Exercise description
For this exercise, return exactly the lines of the material below that begin at the one with "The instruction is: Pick" and stop after the one with "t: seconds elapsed".

BEGIN Source material

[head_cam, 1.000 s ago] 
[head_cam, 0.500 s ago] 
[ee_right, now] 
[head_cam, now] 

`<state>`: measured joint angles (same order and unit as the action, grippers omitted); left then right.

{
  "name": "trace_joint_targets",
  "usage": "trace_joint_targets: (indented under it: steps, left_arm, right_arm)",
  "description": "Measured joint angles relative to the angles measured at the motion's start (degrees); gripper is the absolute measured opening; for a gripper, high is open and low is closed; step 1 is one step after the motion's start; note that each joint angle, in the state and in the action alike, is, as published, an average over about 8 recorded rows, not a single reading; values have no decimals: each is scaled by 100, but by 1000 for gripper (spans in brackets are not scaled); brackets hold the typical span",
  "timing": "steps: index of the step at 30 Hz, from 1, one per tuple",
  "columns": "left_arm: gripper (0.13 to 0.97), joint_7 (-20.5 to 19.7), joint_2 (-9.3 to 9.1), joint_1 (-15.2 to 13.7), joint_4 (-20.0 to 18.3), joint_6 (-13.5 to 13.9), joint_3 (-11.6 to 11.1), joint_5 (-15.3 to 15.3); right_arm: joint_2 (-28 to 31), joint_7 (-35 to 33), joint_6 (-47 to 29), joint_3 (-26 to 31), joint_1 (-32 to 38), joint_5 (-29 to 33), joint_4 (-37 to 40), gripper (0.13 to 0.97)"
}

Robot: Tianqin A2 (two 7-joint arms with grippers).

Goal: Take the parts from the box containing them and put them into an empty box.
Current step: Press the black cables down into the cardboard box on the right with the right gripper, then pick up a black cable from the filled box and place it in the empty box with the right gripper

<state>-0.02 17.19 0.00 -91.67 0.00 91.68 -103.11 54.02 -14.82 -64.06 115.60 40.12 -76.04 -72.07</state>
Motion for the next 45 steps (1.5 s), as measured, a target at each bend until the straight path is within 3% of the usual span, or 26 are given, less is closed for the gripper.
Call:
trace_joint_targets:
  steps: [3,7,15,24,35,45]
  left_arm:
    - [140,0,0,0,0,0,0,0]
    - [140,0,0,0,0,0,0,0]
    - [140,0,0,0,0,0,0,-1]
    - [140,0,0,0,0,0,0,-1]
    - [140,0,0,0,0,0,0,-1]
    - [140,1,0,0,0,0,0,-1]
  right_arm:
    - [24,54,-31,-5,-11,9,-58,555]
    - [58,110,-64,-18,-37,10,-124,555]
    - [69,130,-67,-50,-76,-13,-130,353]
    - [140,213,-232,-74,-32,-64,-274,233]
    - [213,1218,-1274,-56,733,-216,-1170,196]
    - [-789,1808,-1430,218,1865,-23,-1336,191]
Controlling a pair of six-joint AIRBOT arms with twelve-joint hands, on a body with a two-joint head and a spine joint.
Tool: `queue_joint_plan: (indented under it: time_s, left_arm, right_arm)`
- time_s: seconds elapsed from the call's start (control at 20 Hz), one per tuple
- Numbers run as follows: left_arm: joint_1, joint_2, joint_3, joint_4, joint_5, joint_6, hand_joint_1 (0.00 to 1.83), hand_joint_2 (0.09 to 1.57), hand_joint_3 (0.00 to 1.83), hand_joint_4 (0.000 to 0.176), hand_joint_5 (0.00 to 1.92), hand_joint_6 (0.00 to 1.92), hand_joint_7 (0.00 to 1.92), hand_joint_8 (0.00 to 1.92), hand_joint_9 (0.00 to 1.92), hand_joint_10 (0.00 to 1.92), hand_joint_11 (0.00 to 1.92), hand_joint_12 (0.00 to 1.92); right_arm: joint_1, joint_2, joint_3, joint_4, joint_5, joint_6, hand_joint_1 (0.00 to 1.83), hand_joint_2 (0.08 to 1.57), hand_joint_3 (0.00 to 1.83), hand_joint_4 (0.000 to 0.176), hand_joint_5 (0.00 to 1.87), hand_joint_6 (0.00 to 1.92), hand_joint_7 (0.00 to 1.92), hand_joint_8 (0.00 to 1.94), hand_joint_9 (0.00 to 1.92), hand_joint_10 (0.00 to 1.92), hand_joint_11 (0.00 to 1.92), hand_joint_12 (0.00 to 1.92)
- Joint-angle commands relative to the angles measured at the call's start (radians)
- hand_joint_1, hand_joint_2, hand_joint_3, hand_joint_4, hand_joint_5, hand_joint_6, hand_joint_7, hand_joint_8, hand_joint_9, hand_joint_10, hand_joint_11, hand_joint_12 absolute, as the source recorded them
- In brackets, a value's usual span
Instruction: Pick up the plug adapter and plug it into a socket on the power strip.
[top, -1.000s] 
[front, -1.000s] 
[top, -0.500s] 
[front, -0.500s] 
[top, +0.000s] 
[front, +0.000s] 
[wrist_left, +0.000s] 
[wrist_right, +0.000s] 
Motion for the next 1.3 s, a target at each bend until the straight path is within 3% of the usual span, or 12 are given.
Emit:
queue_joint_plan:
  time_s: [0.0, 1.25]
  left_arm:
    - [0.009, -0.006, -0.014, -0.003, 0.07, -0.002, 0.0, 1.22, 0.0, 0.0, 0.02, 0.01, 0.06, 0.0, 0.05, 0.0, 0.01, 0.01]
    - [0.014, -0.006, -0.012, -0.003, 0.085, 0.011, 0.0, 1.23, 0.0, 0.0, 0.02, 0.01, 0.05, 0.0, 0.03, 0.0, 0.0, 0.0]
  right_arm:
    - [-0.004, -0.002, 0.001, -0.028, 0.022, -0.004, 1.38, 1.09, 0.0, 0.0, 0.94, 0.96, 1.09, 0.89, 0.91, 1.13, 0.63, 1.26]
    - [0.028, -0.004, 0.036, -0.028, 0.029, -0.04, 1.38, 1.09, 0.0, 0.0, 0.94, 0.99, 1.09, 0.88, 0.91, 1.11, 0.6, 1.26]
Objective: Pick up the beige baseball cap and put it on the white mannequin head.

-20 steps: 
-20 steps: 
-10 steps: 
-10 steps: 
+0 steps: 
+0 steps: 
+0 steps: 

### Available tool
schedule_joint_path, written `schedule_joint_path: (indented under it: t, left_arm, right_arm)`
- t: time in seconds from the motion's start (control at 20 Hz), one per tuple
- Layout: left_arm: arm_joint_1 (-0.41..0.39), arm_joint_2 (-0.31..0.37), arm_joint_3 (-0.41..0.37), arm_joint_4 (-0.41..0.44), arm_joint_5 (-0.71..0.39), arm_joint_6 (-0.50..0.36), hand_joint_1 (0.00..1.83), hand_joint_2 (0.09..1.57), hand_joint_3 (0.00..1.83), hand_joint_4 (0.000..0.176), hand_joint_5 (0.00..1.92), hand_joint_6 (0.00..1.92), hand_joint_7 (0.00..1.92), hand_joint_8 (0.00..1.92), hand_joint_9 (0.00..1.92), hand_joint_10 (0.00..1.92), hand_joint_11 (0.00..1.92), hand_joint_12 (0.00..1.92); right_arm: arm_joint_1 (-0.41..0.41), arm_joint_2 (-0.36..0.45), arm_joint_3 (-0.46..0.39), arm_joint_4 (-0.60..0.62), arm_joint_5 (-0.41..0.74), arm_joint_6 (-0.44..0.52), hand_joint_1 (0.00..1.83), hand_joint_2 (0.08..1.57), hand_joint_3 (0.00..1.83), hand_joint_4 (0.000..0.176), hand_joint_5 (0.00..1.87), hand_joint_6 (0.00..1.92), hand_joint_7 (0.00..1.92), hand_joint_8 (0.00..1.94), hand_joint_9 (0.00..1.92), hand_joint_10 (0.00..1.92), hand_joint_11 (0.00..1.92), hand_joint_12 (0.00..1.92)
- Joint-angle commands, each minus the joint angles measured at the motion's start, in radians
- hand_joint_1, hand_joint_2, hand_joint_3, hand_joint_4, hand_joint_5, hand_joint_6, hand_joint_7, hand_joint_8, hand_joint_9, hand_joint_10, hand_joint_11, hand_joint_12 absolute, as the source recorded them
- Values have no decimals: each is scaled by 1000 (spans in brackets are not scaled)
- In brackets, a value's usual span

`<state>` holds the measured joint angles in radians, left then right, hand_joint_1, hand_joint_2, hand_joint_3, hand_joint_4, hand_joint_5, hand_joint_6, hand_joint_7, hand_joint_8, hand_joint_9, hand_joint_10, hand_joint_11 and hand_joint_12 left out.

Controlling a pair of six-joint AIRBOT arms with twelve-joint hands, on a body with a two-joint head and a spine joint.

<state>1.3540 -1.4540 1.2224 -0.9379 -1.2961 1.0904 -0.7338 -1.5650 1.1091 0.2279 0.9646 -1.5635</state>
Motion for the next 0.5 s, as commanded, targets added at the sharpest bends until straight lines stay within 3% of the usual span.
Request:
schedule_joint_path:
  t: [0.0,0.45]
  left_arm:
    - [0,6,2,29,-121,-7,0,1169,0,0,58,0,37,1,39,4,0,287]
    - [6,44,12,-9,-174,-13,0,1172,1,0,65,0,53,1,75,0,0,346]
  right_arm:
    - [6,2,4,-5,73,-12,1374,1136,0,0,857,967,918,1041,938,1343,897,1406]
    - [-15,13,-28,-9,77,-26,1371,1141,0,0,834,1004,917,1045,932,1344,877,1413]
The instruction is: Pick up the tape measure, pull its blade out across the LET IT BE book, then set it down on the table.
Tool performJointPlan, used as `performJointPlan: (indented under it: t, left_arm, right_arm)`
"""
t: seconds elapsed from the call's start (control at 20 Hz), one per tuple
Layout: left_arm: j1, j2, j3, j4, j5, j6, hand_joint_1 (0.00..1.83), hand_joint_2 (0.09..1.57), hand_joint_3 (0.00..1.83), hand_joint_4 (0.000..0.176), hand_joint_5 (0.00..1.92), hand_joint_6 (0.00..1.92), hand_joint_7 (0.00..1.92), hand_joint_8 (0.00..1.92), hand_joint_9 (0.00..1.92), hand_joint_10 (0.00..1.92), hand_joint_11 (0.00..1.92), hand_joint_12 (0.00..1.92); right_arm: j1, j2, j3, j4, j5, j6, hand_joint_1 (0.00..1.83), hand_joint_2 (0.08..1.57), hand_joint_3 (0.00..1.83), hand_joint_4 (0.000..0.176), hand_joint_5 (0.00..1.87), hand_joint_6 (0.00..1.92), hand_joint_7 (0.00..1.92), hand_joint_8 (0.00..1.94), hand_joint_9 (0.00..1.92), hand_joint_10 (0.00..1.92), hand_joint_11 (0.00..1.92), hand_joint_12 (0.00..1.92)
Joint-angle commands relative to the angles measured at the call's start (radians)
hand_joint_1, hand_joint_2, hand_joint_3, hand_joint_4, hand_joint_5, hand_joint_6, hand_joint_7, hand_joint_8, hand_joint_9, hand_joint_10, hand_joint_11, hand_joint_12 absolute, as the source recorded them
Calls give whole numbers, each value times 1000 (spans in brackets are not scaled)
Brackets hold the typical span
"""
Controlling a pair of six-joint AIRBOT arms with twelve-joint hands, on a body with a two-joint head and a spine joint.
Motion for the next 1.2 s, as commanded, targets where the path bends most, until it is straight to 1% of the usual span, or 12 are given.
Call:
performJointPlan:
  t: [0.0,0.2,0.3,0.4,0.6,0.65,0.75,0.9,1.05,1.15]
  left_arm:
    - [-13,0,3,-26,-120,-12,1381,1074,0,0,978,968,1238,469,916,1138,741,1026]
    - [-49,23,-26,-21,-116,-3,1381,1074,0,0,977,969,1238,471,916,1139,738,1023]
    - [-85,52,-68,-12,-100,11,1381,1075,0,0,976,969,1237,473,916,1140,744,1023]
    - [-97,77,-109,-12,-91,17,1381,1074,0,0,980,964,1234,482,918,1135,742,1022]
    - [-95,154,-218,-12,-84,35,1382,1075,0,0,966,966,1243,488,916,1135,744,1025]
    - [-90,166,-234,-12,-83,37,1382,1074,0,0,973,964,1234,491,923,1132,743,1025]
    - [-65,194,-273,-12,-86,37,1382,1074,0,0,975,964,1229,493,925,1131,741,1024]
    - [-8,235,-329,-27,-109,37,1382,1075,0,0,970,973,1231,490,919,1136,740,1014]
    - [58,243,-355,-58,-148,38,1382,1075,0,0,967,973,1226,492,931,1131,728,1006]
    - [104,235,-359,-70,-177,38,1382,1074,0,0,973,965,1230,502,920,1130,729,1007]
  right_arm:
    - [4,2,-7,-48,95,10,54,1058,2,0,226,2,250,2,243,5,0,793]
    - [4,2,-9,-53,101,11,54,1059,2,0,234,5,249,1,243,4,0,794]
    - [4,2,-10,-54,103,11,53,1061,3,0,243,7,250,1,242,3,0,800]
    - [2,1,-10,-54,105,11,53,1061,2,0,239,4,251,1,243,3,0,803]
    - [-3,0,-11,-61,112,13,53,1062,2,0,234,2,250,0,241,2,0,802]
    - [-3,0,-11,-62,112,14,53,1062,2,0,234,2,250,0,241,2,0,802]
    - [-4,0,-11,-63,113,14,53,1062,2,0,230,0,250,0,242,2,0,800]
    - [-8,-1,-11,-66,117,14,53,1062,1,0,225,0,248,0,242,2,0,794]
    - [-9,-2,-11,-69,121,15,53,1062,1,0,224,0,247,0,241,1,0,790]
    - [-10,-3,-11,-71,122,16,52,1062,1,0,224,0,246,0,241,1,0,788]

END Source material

Answer below
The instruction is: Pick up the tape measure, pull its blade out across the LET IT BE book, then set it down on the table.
Tool performJointPlan, used as `performJointPlan: (indented under it: t, left_arm, right_arm)`
"""
t: seconds elapsed from the call's start (control at 20 Hz), one per tuple

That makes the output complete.